Упрёки короля совсем не могли помочь ей успокоиться. Бона всё сильнее бушевала, всё больше, и вскоре невозможно было разобрать, что говорила, таким диким голосом она кричала. Бороться с ней на словах Сигизмунд никогда не умел. Несколько раз повторив своё обычное: «Tace, fatua!», он замолчал, опёрся на руку и очень равнодушно слушал возгласы, брань, крики, стоны. Они не производили на него никакого впечатления, он ждал окончания.

В конце концов обессиленная Бона, вместо того чтобы броситься на стул, бросилась на пол и гневно рыдала.

– Слушай, – сказал Сигизмунд серьёзно, – если твоё безумие даст тебе понять разумные слова. Не думай, что я сдамся там, где речь идёт о будущем моего единственного сына и снохи, которую я любил, как собственного ребёнка. Ты хочешь разделить связанный Богом брак… я не допущу этого. Покажу тебе, что я тут пан, и быть им должен.

На мгновение утихнув, когда он говорил эти слова, Бона вскочила с пола и иронично рассмеялась.

Этот неожиданный, ужасный смех пронзил бедного Сигизмунда, как страшнейшая угроза, он побледнел, закачался, замолчал. Ничего не говоря, Бона смерила бессильного старца глазами, гордо выпрямилась, поднимая голову, скривила губы и безучастно сказала:

– Что-нибудь ещё хочешь мне поведать? Твоих угроз я вовсе не боюсь. Я люблю своего сына и, пока жива, буду его защищать.

– Что ему угрожает? – проговорил король гневно. – Что?

– Жизнь с ненавистной, с навязанной, с отвратительной женщиной, которая будет здесь шпионом и служанкой императора и своего отца, моих врагов, и Изабеллы.

– Ты могла бы завоевать их как союзников, а делаешь своими врагами.

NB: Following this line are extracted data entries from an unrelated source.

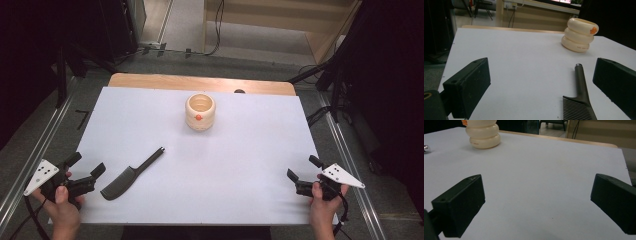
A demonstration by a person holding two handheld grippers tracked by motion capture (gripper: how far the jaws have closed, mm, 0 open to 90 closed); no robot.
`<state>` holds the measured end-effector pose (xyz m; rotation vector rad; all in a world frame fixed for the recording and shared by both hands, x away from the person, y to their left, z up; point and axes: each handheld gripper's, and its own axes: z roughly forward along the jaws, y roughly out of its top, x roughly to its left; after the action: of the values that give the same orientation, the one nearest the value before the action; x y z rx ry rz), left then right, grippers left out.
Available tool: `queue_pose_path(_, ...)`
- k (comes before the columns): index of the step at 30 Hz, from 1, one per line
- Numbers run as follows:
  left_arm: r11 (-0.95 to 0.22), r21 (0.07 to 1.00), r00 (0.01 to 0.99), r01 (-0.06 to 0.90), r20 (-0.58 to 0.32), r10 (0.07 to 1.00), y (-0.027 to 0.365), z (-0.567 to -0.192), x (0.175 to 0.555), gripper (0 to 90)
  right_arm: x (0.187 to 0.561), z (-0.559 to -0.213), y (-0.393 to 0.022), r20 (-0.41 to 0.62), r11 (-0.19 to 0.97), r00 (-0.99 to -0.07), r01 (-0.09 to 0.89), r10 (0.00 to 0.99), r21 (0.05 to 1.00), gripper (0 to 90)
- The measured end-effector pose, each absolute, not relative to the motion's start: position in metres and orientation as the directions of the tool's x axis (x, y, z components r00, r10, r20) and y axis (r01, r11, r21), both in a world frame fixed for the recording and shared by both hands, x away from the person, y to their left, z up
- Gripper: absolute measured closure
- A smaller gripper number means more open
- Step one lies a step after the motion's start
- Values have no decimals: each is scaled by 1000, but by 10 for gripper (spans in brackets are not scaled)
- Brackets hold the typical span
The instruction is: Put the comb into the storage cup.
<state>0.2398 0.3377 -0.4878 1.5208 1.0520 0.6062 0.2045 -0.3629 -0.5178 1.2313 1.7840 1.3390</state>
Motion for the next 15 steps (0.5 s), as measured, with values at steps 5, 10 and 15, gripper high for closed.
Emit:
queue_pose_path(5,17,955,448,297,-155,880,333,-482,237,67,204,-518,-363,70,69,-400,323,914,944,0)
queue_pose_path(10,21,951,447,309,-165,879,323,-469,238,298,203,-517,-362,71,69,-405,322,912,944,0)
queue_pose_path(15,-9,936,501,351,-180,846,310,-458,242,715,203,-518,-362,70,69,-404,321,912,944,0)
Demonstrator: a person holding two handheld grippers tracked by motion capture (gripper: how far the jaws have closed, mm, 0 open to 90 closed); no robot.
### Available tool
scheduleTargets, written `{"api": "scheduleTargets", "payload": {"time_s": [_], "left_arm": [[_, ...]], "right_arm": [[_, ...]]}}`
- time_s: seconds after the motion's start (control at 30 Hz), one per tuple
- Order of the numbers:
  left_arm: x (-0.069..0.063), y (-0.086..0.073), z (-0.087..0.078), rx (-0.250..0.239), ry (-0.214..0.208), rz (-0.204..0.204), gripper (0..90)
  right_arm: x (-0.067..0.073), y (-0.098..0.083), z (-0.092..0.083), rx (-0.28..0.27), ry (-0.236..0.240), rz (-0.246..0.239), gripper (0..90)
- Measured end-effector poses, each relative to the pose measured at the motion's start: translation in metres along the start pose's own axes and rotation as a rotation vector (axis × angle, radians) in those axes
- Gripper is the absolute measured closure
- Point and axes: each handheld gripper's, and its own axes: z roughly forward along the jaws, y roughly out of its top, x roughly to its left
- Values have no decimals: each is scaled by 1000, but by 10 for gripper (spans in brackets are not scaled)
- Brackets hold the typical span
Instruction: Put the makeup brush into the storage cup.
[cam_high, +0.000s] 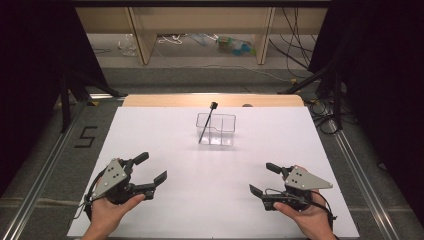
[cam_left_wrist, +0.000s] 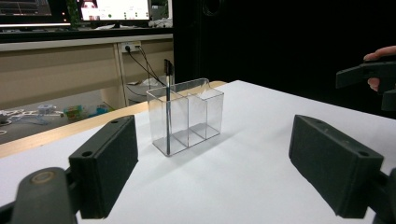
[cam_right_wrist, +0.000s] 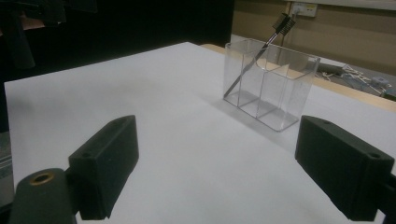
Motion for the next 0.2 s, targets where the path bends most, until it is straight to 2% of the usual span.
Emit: {"api": "scheduleTargets", "payload": {"time_s": [0.1, 0.17, 0.2], "left_arm": [[-1, -2, 2, 12, -3, 10, 153], [-2, -4, 3, 17, -5, -9, 153], [-1, -4, 3, 18, -7, 3, 153]], "right_arm": [[0, 0, 1, -4, -4, -4, 146], [1, 0, 0, 20, 5, 13, 146], [1, 0, 0, 25, 4, 11, 145]]}}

– Потому что они никогда ничем иным быть не могут и не будут, – воскликнула Бона. – Тебя, выжившего из ума старца, они обманывают, меня не смогут.

Сигизмунд снова приказал молчать, а королева отвечала ему смехом.

Перепалка и ссора, наверное, продолжились бы, если бы в дверь не начали скрести.

Королева бросила на неё гневный взгляд, не понимая, кто мог так дерзко ломиться, когда она разговаривала с королём. Однако же Сигизмунд легко догадался, что это ни кто иной, как доктор. Как ни странно, не обычный доктор короля, но лекарь королевы Николо Катиньяни; появилось его бледное, длинное лицо, обрамлённое чёрными волосами, простыми космами спадающими на плечи, и сказал по-итальянски королеве, что Сигизмунду в эту пору нужен отдых.

Хотя обычно советы и наказы Катиньяни Бона слушала, в этот раз она была слишком возмущена, чтобы молча принять предостережение.

– А зачем же меня сюда звали? – сказала она наполовину доктору, наполовину мужу. – Я вовсе не думала прерывать его спокойствие. Мне приказали прийти, как ребёнку, чтобы его отругать.

Король шикнул, ему не понравилось это признание перед чужим – но Бона никаких тайн от него не имела.

Катиньяни вошёл, совсем без смущения, поклонился Сигизмунду, положив руку на грудь, подошёл к Боне и с уважением, но настаивая, что-то ей прошептал. В итоге сопротивляющуюся, гневную королеву он своим авторитетом сумел склонить выйти.

Чуть дальше от двери ждали каморники со светом, которые ещё всю взволнованную и едва пришедшую в себя королеву хотели отвести в её покои. Она так была ослеплена гневом, что Катиньяни несколько раз был вынужден ей показывать направление, каким нужно было идти.

В покоях её ждал Гамрат, который хотел знать, чем кончился разговор со стариком. Ему не было особой необходимости об этом спрашивать. Достаточно было взглянуть на перекошенное, изменившееся лицо Боны, вылитую голову Медузы.

Это Гамрат выслал Катиньяни, чтобы пресечь слишком долгий спор и опасные для обоих вспышки.

Посадив свою госпожу в кресло, итальянец пошёл за лекарством от возмущённой крови и нервного напряжения. Принёс кубок приготовленного напитка; сначала часть его выпил сам, потому что из опасения быть отравленной Бона никогда иначе лекарств и пищи не принимала, и, вытерев рукавом кубок, он подал его госпоже.

Она боялась поднести его к устам.

– Лекарство? Чем оно мне может помочь? Меня преследуют, унижают, угрожают.